Neben der kostspieligen Leistungsdiagnostik gibt es kostenlose Berechnungsformeln, Sprinttests und Wettkampftests, die Läufer durchführen können, um Trainingsbereiche zu definieren. Hierbei ermitteln sie zunächst ihren Maximalpuls. Diese Berechnung bzw. diese Sprint- oder Wettkampftests geben jedoch nur Auskunft wo ungefähr die Schwelle vom aeroben zum anaeroben Bereich liegt. Es können zunächst nur 2 Trainingsbereiche identifiziert werden. Es gibt weitere Berechnungsformeln welche sich in % des Maximalpulses ausdrücken. Zum Beispiel soll der wichtige GA1 Bereich mit 65%-75% des Maximalpulses berechnet werden und der wichtige GA2 Bereich mit 85%-95% des Maximalpulses berechnet werden.

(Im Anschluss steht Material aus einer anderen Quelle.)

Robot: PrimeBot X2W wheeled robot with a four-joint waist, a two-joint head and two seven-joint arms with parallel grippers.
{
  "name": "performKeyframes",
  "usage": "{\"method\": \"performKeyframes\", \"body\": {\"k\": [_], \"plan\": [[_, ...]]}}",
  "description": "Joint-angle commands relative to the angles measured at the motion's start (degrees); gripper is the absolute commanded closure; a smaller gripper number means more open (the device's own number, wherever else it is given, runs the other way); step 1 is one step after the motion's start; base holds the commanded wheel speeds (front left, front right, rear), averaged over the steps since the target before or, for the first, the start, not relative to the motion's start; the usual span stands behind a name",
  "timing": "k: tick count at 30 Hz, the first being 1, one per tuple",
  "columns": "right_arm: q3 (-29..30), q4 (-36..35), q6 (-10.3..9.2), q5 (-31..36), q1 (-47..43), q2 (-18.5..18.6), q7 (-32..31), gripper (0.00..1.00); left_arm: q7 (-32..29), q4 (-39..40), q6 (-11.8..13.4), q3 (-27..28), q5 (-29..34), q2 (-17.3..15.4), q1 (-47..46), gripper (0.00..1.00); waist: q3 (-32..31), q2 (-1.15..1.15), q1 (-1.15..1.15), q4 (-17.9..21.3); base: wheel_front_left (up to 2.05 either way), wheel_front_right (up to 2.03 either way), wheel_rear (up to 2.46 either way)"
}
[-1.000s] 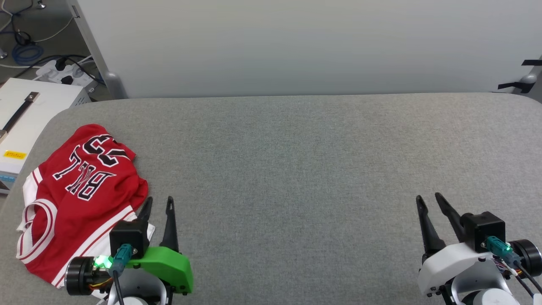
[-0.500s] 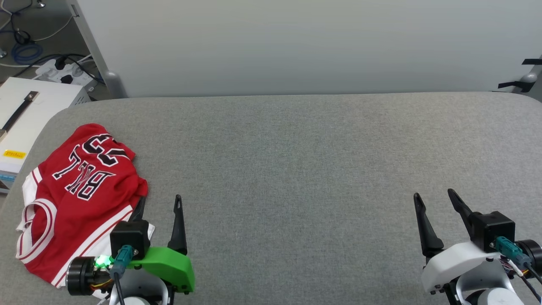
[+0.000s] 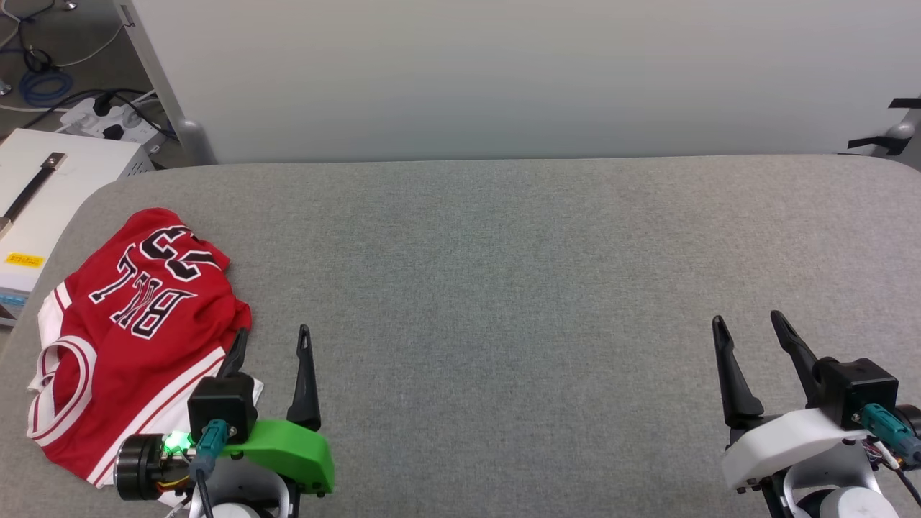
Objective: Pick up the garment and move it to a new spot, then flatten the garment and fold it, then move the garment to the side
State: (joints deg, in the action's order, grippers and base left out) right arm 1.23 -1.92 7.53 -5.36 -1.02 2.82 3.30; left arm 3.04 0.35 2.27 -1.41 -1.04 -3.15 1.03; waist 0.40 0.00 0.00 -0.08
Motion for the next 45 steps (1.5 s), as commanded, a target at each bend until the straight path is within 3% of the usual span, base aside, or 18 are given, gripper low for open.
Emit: {"method": "performKeyframes", "body": {"k": [1,45], "plan": [[0.2,-0.5,-0.01,-0.6,-0.3,0.0,0.6,0.0,0.7,0.2,0.4,-0.1,-0.4,0.1,-0.9,0.0,0.0,0.0,0.0,0.0,0.0,0.0,0.0],[0.4,-2.0,-0.03,-3.7,-2.5,0.0,6.0,0.0,6.2,-0.3,2.8,-2.3,-2.0,0.2,-1.0,0.0,0.0,0.0,0.0,-0.6,0.0,0.0,0.0]]}}
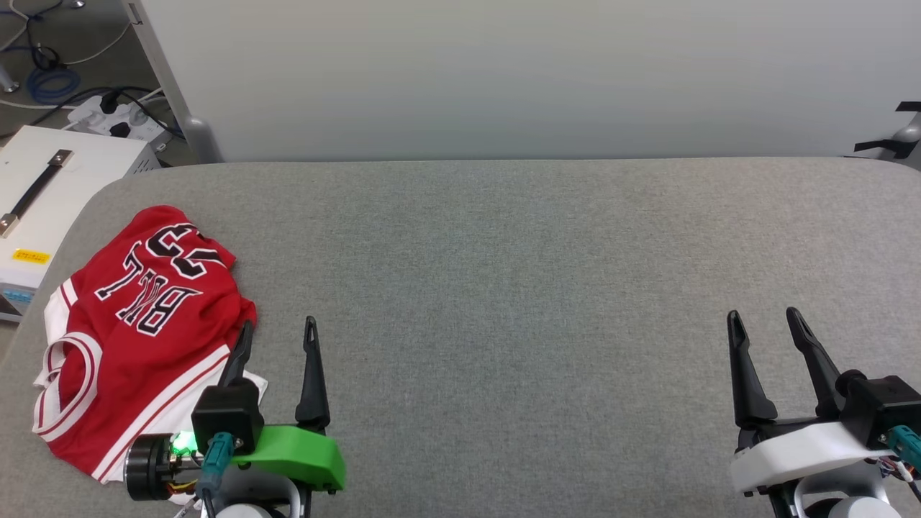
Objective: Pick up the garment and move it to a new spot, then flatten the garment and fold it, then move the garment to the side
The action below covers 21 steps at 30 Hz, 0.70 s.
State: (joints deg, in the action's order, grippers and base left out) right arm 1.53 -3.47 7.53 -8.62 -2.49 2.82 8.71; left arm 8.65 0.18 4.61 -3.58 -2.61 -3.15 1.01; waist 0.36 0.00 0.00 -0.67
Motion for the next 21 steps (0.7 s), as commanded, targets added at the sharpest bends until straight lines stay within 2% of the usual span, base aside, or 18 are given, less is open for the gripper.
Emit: {"method": "performKeyframes", "body": {"k": [1,21], "plan": [[0.1,-0.4,-0.03,-0.5,-1.1,0.0,0.7,0.0,0.7,-0.2,0.5,-0.2,-0.5,0.2,-1.0,0.0,0.0,0.0,0.0,0.0,0.0,0.0,0.0],[0.4,-0.4,-0.03,-2.0,-1.7,0.1,3.0,0.0,3.0,-1.0,1.7,-0.9,-0.9,0.2,-1.0,0.0,0.3,0.0,0.0,-0.4,0.0,0.0,0.0]]}}
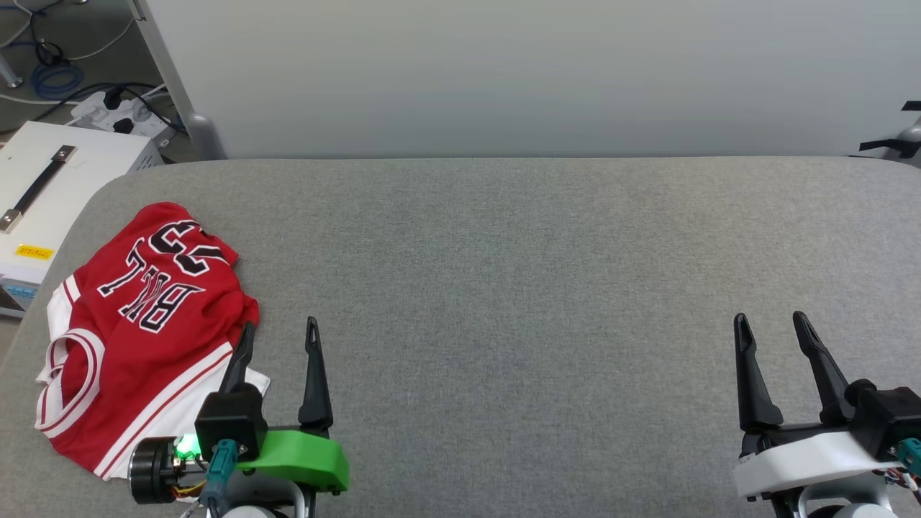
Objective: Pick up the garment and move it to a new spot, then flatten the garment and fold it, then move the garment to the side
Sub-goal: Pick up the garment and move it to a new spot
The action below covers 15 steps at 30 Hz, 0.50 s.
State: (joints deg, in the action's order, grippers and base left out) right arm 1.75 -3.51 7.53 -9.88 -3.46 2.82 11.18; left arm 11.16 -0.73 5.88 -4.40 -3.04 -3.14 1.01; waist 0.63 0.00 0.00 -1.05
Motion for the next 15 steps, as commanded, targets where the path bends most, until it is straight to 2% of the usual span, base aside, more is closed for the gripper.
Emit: {"method": "performKeyframes", "body": {"k": [1,15], "plan": [[0.2,-0.3,-0.03,-0.8,-0.8,0.1,0.7,0.0,0.7,-0.1,0.5,-0.1,-0.5,0.2,-1.0,0.0,0.0,0.0,0.0,0.0,0.0,0.0,0.0],[0.1,-0.4,-0.04,-1.4,-1.1,0.1,2.3,0.0,2.3,-0.6,1.5,-0.7,-0.8,0.2,-1.8,0.0,0.9,0.0,0.0,-1.7,0.0,0.0,0.0]]}}
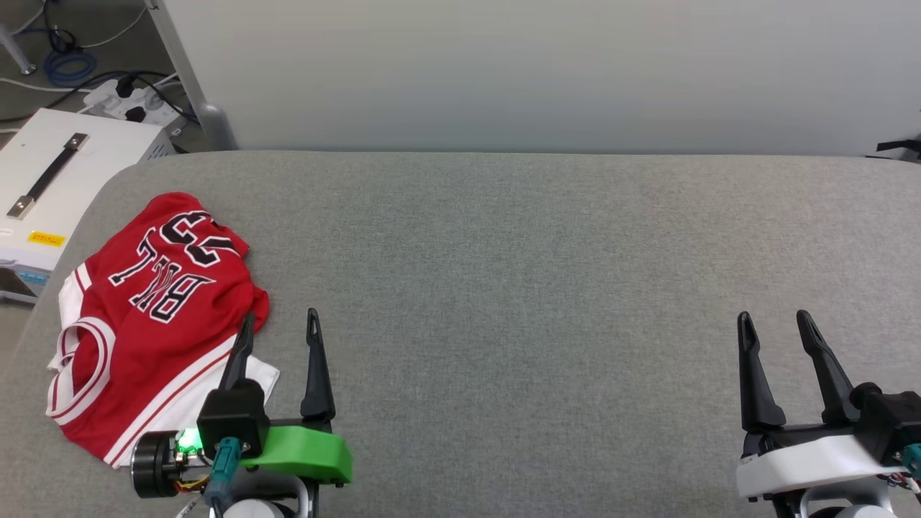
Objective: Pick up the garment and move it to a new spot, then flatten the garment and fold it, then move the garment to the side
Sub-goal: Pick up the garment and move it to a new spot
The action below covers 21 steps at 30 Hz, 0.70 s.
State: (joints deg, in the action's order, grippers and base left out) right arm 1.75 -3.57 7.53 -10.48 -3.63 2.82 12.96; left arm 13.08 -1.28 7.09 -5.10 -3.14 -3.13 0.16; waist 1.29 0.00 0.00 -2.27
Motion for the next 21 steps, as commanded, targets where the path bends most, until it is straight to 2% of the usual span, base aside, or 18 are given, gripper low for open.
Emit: {"method": "performKeyframes", "body": {"k": [1,8,21], "plan": [[0.1,-0.4,-0.04,-0.9,-0.9,0.1,0.7,0.0,0.5,-0.1,0.3,0.0,-0.7,0.2,-1.1,0.0,0.4,0.0,0.0,-0.8,0.0,0.0,0.0],[-0.3,-0.8,-0.04,-0.9,-0.7,0.1,1.5,0.0,1.4,-0.1,0.7,0.7,-1.5,0.2,-1.9,0.0,1.4,0.0,0.0,-4.6,0.0,0.0,0.0],[-1.2,-1.1,-0.04,0.3,0.2,0.1,2.0,0.0,1.9,-0.3,1.5,1.6,-3.4,0.2,-2.6,0.0,3.1,0.0,0.0,-14.4,0.0,0.0,0.0]]}}
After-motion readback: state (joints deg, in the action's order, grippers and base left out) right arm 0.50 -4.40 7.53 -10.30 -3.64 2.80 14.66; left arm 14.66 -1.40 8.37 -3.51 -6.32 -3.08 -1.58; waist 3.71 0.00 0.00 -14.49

Ich habe diese Möglichkeiten auf mich Selbst angewandt und kam zu fehlerhaften Trainingsbereichen. Ausgegangen von der Möglichkeit nach Bestimmung durch Berechnungsformel wäre mein GA1 Training ein GA1/2 Training gewesen und mein Fundament wäre nicht weiter aufgebaut worden. Ausgegangen von der Möglichkeit des Sprinttestes wäre mein GA2 Training ein GA1/2 Training gewesen und mir hätte die Tempoentwicklung gefehlt. Wir Menschen sind eben keine Maschinen und zu häufig passen keine Durchschnittswerte auf uns. Wer wirklich effektiv trainieren möchte, sollte über eine Leistungsdiagnostik und einem darauf basierendem Trainingsplan nachdenken.

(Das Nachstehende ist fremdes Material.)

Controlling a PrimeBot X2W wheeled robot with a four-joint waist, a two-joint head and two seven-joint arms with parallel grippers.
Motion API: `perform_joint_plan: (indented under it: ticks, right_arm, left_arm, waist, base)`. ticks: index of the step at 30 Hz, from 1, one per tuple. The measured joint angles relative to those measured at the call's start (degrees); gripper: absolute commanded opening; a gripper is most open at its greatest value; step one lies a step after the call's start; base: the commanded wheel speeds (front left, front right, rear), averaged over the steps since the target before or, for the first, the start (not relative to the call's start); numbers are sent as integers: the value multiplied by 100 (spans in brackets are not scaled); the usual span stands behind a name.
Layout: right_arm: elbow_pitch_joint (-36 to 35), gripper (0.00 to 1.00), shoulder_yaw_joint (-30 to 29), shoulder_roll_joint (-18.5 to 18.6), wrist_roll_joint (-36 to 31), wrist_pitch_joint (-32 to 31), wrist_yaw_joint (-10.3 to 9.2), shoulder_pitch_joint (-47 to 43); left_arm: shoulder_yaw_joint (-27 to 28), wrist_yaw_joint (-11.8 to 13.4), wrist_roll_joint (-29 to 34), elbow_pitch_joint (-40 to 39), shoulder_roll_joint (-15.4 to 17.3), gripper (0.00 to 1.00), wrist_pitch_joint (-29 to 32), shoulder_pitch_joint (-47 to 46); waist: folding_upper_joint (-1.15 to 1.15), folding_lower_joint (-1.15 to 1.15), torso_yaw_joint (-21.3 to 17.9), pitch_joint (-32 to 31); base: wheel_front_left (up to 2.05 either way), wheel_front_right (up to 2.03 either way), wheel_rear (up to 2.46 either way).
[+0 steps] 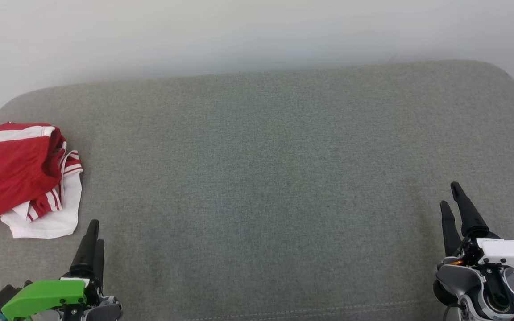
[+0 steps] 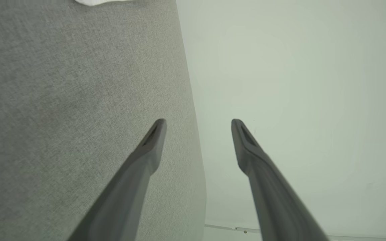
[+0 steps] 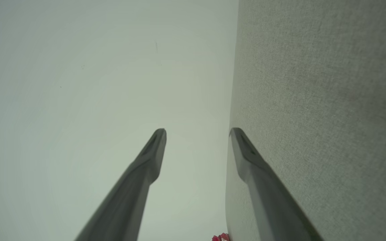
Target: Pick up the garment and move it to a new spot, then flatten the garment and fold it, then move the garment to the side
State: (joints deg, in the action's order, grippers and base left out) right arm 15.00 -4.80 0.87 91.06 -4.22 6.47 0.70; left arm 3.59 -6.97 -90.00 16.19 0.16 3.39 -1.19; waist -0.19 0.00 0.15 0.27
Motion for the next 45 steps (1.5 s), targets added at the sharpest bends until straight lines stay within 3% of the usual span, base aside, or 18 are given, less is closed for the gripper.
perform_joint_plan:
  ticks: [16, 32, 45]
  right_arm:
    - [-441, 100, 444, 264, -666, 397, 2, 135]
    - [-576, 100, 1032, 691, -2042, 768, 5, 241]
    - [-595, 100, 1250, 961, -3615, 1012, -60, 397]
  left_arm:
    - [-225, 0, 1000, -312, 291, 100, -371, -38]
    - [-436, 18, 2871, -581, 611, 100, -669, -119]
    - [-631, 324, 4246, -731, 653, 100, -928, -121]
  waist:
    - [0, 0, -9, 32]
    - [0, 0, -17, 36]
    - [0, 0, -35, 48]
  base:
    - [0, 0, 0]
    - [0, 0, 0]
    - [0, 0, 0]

Nun aber zurück zur Fragestellung, wo liegt der Unterschied zum Training nach Herzfrequenz zum Training nach Pace, wenn doch beides auf einer Leistungsdiagnostik, basiert? Die Pace ist ein starrer Wert, während der Puls auf vieles reagiert. Mit Training nach Puls läuft man nicht so leicht Gefahr sich zu unter- oder zu überfordern. Eine Überforderung bleibt dann oft unbemerkt und eine mögliche verlängerte Regenerationszeit vor dem nächsten Trainingsreiz würde unwissentlich ignoriert werden. Die Herzfrequenz, im Gegensatz zur starren Pace, reagiert z.B. auf Wetteränderungen (Hitze, Kälte), Höhenmeter, Terrainwechsel (Asphalt, weicher Waldboden), persönliche Tagesform und mögliche Infektionen. Wie auch schon Laufikone Herbert Steffny schrieb „bei Training nach Geschwindigkeit kann man im Höhentraining, im Winter auf Schnee oder im Sommer bei Hitze gewaltig danebengreifen.“ Bei Training nach Pace gerät man schnell mal in einen falschen Trainingsbereich. Ich empfehle euch daher nach Herzfrequenz zu trainieren.